The point, the purpose – the Purposewhenever you want — Magic Mike’s stripper films cater to women’s fantasies. The series has expanded since 2012’s Working Class Magic MikeThe imagination has changed too. The original film was all about the pleasure of a hot guy who is also humble and considerate. 2015 Magic Mike XXL expanded on that idea with a rich hodgepodge of oiled-up hunks all ready to toss delighted women around like carrots in a salad spinner.
In 2023 Magic Mike’s Last Dance, The fantasy has evolved once again: now the woman really is on top as Mike Lane (Channing Tatum) becomes the man held. The fantasy here isn’t that of a woman being knocked off her feet; Instead, she gives a man her credit card and says, “Buy whatever you want, baby.”
Director Steven Soderbergh, its long ago threatened withdrawal from the cinema
Magic Mike’s Last Dance is a my beautiful lady Story, but with stripping instead of singing. It begins with Mike working at a catering gig at a ritzy Miami mansion, where whispers among the partygoers prompt the lady of the house, the lavish pseudo-divorced Maxandra Mendoza (Salma Hayek), to leave Mike for his special after-hours duties keep . Fans of the previous Magic Mike Movies know this to mean a lap dance/gymnastics show/pantomime sex act combination that’s kind of ridiculous but also impressive. Maxandra is so taken with Mike that she asks him to accompany her on her private plane to London the next morning, promising him a surprise once they arrive. Is Florida’s Favorite Amateur Carpenter Turning To Sex Work? Not exactly.
After Mike settles into his swanky new pad and Maxandra buys him his expensive new wardrobe, she finally reveals her master plan. She recently acquired ownership of a historic theater in the West End that runs a show by the name Isabel ascending about forever. The play is about a woman who must choose between a marriage for love or money, which angers Maxandra and her “why not both?” attitude to life. With a delicious side of defiance towards her husband’s uptight family, Maxandra has decided to make a statement of her belief that “a woman can have whatever she wants, whenever she wants” by performing an all-male revue at the theatre. And she wants Mike to direct.
In the decade and change since the first Magic Mike became a word of mouth hit, live stage productions based on the series have opened in Las Vegas and London’s West End. This new film often acts as an advertisement for the latter: the theater in which many scenes take place is similar to that in which the true life Magic Mike Live! takes place five nights a week, and the film’s plot establishes an origin story for the same live show. Along the way we learn some standard lessons about how money can’t buy love, tempered with the acknowledgment that Maxandra’s vast fortune and distant husband (they’re not technically divorced, but they’re estranged and barely speak) Do make life a lot easier.
For his part, Channing Tatum still plays the humble Adonis. He is fluent in French but refrains from responding to a conversation between Maxandra and her precocious daughter until they have said things that, in his words, are “hella rude”. In terms of stagecraft, he aligns himself with Maxandra and explains: “It’s about women. I am not a woman.” This statement is typical of Magic Mike’s Last Dance and his ideas about what women want: When we finally get to the stage show itself, host Hannah (Juliette Motamed) yells at both “a bad boy who always answers my texts” and “a CEO who pays women more than men” . Approval is also very important for Mike and his crew. And yes, that’s sexy.
But what, one might reasonably ask, about the stripping? Aside from Tatum (whose Florida friends from previous films, including Joe Manganiello, only make brief appearances via Skype), the cast here is all new, made up of street performers and modern dancers, which Maxandra picks out like so many designer purses. And their scenes share the difference between the first film’s sporadic, contextual strip shows and the beefcake buffet that occupies the entire back half Magic Mike XXL.

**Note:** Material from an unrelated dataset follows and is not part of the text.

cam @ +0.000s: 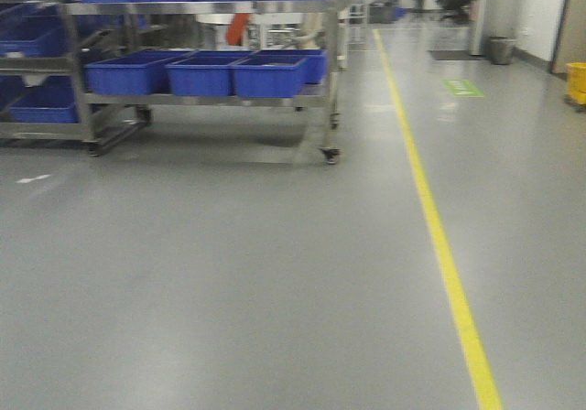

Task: Pick and sort blue part to right shelf
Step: 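Drive the base away from the table along the aisle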

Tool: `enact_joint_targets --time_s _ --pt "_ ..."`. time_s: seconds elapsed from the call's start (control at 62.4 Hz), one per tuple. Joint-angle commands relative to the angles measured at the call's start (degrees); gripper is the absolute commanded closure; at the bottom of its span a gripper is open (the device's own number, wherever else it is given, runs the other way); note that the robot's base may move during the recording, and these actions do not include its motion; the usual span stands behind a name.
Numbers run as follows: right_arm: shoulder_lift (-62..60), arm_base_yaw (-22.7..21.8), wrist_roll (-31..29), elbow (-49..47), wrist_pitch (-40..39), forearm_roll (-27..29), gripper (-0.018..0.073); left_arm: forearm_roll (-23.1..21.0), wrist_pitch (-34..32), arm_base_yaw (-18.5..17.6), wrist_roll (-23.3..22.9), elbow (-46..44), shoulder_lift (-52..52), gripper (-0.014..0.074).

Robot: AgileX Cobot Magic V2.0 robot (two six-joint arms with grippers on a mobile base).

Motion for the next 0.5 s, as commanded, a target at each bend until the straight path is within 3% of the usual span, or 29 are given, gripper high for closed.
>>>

In Magic Mike’s Last Dance, The audience also has to wait until the last 20 minutes to feast on the eye candy. No oil this time. (Apologies to those who like their men to resemble slippery, muscular seals.) And while there are a few lap dances, most of what transpires on Mike and Maxandra’s stage is more theatrical spectacle than erotic.
On the whole, Magic Mike’s Last Dance has the feel of a stage musical, complete with great emotion expressed through song – or a half-naked interpretive dance in artificial rain, whichever you choose. It’s a lustful, aspiring fairy tale with sublime scenarios, luxurious clothing choices and a London where working-class Adonises stage impromptu flash mobs in double-decker buses. (This scene briefly turns the film into a jazzy caper for the the italian job, but with the intention of seducing an uptight bureaucrat rather than stealing $4 million worth of gold bullion.) But allowing both love and money to complicate the original enjoyment of watching muscular men circling in sweatpants ultimately dilutes the once simple pleasures of film. Maybe you tip to have everything.
Magic Mike’s Last Dance opens in cinemas on February 10th.